General considerations when defining a CIF data item
B. McMahon. International Tables for Crystallography (2006). Vol. G, ch. 3.1, pp. 73-91  [ doi:10.1107/97809553602060000733 ]


CIF dictionaries provide a formal taxonomy of crystallographic terms and ideas. Dictionary entries are constructed in a structured machine-readable manner that facilitates validation and structuring of data. New entries may be devised for public or private dictionaries. A candidate data-name definition should fulfil the following conditions: (i) describe a specific and well defined concept: precision of definition is essential for an effective interchange mechanism; (ii) have appropriate granularity: data names can define a very small piece of information (a standard uncertainty on a particular physical measurable) or a very large amount (the text of a scientific paper).
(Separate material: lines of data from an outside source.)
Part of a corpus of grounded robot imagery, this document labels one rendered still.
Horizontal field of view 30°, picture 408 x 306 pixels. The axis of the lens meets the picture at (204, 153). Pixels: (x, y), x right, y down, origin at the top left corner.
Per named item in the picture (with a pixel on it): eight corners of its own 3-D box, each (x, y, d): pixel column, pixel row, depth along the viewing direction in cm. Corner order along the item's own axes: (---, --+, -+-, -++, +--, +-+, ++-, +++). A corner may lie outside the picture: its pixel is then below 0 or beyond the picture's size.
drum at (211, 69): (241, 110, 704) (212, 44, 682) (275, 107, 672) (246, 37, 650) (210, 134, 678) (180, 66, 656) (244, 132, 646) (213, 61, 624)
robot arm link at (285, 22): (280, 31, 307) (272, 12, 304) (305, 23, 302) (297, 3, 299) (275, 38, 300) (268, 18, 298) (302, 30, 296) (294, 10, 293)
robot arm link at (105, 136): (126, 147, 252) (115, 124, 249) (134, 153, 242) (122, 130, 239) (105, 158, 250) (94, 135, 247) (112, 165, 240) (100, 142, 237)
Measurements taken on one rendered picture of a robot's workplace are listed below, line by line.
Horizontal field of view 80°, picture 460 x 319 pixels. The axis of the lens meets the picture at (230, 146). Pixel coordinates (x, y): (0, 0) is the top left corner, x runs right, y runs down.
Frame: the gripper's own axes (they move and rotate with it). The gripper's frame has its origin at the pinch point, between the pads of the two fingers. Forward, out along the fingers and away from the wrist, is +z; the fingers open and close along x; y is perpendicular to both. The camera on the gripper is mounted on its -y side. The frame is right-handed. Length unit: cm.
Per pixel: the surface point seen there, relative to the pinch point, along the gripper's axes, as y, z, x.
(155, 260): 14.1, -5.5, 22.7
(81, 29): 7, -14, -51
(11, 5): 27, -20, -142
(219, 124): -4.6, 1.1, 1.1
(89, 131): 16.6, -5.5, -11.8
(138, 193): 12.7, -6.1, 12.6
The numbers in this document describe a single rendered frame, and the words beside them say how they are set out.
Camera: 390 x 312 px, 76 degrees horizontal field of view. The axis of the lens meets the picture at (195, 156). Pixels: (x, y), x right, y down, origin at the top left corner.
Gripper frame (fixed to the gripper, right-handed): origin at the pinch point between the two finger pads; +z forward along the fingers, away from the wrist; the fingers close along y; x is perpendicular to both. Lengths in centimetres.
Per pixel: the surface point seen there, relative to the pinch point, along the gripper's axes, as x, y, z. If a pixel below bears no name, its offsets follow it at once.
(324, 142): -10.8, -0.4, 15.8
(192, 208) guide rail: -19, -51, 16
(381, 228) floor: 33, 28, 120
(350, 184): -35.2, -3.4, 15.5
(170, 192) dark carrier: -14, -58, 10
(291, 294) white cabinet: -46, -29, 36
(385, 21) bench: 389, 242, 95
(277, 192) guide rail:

An appropriate choice should be made (and for DDL2 formalized through membership of subcategories, category and category groups, as appropriate); (iii) have well defined relationships with other data items (through its assigned category membership and parent/child links); for DDL2 the prior construction of a formal entity/relationship schema may be helpful ; (iv) constraints on the data type and permissible values should be provided where applicable; (v) the name chosen should be globally unique; this is achieved through monitoring of names in public dictionaries by a regulatory committee (COMCIFS) and by registering of prefix strings for exclusive use in local dictionaries. Some thought may need to be applied to the choice of DDL appropriate for a candidate dictionary. Rules are described for the structuring of dictionaries and the protocol outlined for merging separate dictionary files to provide access to a global distributed dictionary.